== WHAT THE EXERCISE ASKS ==
In the records below, find the line holding "dark red grape bunch: 271,270 to 237,276" and the line holding "<point>192,151</point>". Set down both, with every line between them, exactly.
=== Section Start ===
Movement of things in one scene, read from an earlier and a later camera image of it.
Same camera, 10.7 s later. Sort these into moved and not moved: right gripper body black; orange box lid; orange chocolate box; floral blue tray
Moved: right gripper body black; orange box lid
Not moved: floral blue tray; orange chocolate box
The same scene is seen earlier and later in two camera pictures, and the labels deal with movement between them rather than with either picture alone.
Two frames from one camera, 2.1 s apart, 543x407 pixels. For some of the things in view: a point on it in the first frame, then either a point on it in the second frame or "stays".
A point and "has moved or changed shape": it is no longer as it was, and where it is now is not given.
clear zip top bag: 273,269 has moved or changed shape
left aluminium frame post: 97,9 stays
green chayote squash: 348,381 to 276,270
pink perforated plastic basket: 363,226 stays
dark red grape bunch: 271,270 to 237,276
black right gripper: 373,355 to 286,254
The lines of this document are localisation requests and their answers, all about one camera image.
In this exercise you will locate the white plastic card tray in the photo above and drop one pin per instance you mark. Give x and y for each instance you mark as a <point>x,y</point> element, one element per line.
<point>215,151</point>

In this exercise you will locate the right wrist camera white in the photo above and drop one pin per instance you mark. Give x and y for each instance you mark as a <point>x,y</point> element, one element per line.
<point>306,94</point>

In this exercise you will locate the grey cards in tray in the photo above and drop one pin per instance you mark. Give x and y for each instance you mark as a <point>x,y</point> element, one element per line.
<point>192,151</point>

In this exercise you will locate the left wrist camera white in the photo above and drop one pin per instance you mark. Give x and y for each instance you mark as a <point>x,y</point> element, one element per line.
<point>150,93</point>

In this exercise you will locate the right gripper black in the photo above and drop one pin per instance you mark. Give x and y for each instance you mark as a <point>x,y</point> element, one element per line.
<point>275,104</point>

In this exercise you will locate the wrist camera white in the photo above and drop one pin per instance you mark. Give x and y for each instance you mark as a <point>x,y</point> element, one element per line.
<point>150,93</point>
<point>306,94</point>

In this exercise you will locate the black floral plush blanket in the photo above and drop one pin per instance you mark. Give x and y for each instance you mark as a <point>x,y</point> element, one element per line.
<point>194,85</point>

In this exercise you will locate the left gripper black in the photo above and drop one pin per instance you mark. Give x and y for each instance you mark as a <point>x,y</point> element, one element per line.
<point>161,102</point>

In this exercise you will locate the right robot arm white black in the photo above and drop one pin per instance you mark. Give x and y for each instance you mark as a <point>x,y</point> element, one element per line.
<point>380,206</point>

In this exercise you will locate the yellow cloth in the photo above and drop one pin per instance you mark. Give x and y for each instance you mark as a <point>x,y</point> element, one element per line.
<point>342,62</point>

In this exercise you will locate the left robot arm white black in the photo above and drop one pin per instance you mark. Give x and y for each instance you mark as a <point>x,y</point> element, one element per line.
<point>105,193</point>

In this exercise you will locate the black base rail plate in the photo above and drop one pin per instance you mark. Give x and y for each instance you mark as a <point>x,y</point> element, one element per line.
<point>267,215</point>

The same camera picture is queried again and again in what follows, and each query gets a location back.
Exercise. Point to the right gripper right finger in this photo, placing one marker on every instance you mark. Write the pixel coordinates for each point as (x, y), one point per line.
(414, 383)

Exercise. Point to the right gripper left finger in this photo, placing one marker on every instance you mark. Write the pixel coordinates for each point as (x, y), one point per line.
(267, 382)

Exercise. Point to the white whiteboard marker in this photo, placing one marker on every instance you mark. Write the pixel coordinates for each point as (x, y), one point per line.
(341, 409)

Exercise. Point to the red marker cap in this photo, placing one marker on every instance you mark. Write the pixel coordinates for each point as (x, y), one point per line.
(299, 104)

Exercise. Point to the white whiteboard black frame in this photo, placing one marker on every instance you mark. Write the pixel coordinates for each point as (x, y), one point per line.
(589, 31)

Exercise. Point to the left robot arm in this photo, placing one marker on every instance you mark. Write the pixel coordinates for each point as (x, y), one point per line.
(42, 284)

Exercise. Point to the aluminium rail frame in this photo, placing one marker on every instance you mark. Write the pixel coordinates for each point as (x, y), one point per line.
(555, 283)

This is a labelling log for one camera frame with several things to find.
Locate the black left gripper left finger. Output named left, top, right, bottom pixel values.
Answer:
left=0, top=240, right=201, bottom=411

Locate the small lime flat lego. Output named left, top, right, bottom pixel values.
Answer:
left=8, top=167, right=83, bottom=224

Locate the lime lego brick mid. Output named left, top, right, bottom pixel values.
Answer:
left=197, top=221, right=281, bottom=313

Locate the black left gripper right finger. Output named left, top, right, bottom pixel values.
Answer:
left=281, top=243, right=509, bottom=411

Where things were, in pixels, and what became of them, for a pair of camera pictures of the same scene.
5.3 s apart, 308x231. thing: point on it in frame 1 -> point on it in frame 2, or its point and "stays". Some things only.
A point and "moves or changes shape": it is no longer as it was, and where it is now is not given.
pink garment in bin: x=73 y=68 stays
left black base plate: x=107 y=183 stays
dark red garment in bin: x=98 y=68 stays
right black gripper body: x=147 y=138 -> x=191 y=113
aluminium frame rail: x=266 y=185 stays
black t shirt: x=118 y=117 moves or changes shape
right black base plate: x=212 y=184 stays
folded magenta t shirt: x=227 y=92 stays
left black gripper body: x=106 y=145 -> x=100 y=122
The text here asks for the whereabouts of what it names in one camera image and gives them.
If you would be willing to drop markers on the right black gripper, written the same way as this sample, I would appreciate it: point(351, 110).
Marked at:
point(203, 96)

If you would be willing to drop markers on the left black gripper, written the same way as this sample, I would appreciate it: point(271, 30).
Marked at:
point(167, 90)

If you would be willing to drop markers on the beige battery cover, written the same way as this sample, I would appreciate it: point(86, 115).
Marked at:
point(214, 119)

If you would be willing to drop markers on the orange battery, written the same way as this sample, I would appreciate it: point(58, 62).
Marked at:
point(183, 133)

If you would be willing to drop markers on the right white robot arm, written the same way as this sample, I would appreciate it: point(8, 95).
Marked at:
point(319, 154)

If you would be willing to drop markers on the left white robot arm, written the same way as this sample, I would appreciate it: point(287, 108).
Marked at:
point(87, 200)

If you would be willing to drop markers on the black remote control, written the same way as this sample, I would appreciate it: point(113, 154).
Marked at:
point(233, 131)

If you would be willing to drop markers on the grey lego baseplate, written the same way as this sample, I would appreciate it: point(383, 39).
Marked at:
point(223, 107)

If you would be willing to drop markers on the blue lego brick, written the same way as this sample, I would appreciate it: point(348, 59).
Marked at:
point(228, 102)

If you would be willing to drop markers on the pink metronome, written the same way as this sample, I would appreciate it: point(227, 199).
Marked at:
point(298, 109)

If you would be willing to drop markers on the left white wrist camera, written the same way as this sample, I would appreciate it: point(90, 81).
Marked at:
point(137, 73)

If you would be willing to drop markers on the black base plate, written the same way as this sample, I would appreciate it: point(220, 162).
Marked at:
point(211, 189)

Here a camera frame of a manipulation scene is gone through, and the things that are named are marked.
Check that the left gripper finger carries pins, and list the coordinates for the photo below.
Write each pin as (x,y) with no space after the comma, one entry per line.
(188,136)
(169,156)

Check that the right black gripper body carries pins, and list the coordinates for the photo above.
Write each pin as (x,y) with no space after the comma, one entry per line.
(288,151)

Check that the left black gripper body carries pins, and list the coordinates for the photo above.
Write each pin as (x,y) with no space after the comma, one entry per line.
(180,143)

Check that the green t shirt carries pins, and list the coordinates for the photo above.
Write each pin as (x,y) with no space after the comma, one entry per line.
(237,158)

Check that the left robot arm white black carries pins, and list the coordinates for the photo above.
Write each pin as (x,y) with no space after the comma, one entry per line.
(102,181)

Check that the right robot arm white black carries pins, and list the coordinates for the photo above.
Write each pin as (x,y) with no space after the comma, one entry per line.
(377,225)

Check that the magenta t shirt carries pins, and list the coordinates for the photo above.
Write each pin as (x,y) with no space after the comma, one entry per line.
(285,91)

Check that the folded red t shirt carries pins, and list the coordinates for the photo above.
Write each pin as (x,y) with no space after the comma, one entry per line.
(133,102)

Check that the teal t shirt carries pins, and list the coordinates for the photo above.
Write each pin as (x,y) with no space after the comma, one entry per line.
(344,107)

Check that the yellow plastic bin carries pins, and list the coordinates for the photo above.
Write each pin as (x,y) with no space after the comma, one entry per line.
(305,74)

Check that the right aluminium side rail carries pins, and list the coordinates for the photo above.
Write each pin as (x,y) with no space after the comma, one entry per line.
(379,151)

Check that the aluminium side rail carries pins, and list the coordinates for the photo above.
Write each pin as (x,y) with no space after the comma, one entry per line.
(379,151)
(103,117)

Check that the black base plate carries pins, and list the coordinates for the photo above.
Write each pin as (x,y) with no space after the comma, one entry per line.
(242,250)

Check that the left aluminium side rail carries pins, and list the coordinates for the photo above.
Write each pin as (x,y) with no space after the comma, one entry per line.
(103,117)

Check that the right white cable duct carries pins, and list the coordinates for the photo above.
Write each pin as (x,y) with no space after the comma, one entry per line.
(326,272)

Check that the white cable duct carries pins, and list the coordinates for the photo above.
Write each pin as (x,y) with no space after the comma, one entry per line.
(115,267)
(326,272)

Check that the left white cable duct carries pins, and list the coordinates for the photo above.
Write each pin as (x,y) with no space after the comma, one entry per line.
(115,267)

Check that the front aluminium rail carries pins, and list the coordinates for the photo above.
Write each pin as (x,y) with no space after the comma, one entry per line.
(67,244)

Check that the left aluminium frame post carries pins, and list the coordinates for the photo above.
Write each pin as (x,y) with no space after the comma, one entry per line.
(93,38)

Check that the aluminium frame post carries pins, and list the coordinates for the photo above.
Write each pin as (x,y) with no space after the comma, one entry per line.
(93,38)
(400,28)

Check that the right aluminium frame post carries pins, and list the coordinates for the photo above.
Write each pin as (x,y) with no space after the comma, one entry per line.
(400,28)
=== Section End ===
== RESULT FOR THIS EXERCISE ==
dark red grape bunch: 271,270 to 237,276
black right gripper: 373,355 to 286,254
The lines of this document are localisation requests and their answers, all about one camera image.
In this exercise you will locate the white plastic card tray in the photo above and drop one pin per instance you mark. Give x and y for each instance you mark as a <point>x,y</point> element, one element per line.
<point>215,151</point>

In this exercise you will locate the right wrist camera white in the photo above and drop one pin per instance you mark. Give x and y for each instance you mark as a <point>x,y</point> element, one element per line.
<point>306,94</point>

In this exercise you will locate the grey cards in tray in the photo above and drop one pin per instance you mark. Give x and y for each instance you mark as a <point>x,y</point> element, one element per line.
<point>192,151</point>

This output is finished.